Aluel is not only impressed by his athleticism, but the way Marco carries himself off the track.
“He’s a wonderful boy. He’s a happy boy. All of them in the family are like that. Especially Marco. He’s always smiling,” she said. “We are really proud of him.”
His resume is stacked with memorable performances, including winning gold at the 2017 Canadian U20 championships. A year later, while attending Mississippi State University, Marco finished second at the NCAA Division I championships.
WATCH | Marco Arop wins Diamond League event in Birmingham:
In the summer of 2019, Marco captured gold at the Pan Am Games in Lima, setting a new Games record in the 800m with a time of 1:44.25. He then went on to compete at his first worlds, finishing seventh in Doha, Qatar.
In his Olympic debut last summer, Marco fell short of his goal of advancing to the final, fading in the final metres of his semifinal. He has used that disappointment as an opportunity to learn and grow.
In May, he won the 800m in a Diamond League event in Birmingham, England, which will play host to the Commonwealth Games July 28-Aug.8.
“It definitely was a confidence builder to win in Birmingham just because it sort of reinforces and confirms that if I trust my instincts in a race, if I go out and not worry too much about the outcome and just allow it to play itself out, good things will happen. And that’s exactly what happened there,” he said.
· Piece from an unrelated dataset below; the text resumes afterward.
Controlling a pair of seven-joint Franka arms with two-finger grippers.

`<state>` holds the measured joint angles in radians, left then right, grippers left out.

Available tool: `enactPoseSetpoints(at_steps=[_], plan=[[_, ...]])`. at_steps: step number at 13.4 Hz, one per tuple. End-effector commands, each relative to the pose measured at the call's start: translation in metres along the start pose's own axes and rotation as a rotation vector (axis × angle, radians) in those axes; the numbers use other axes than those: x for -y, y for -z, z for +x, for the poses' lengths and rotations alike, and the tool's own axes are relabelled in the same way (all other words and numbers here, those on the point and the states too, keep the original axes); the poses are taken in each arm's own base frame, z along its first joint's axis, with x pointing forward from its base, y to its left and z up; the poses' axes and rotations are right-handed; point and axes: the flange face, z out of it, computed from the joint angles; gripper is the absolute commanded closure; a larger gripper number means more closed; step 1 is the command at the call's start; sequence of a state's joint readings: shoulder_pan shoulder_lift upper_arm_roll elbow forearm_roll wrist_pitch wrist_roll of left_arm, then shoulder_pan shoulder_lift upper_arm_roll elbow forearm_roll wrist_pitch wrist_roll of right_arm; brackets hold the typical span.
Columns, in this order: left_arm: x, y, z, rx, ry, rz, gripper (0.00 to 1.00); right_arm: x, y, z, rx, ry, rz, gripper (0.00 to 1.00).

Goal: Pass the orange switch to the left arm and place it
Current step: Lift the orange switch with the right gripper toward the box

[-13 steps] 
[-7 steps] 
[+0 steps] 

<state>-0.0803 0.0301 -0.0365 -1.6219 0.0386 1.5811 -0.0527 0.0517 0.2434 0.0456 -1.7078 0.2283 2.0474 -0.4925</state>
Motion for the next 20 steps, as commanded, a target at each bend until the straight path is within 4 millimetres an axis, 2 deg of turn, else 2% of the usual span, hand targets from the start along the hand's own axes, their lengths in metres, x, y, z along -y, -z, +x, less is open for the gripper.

That’s the mentality Marco is taking into worlds, removing expectations of outcome and focusing on trusting himself and his body in every race he competes in. Should he do that, Marco says good things will happen.
His parents agree and will be watching back home from Edmonton. And there will be many more eyes on the 23-year-old watching from where this journey all began.
“Marco has made us so proud as Sudanese, South Sudanese and as Canadians. We’re all so proud,” Rau said. “Even my community back home is watching. They’re all watching in South Sudan.”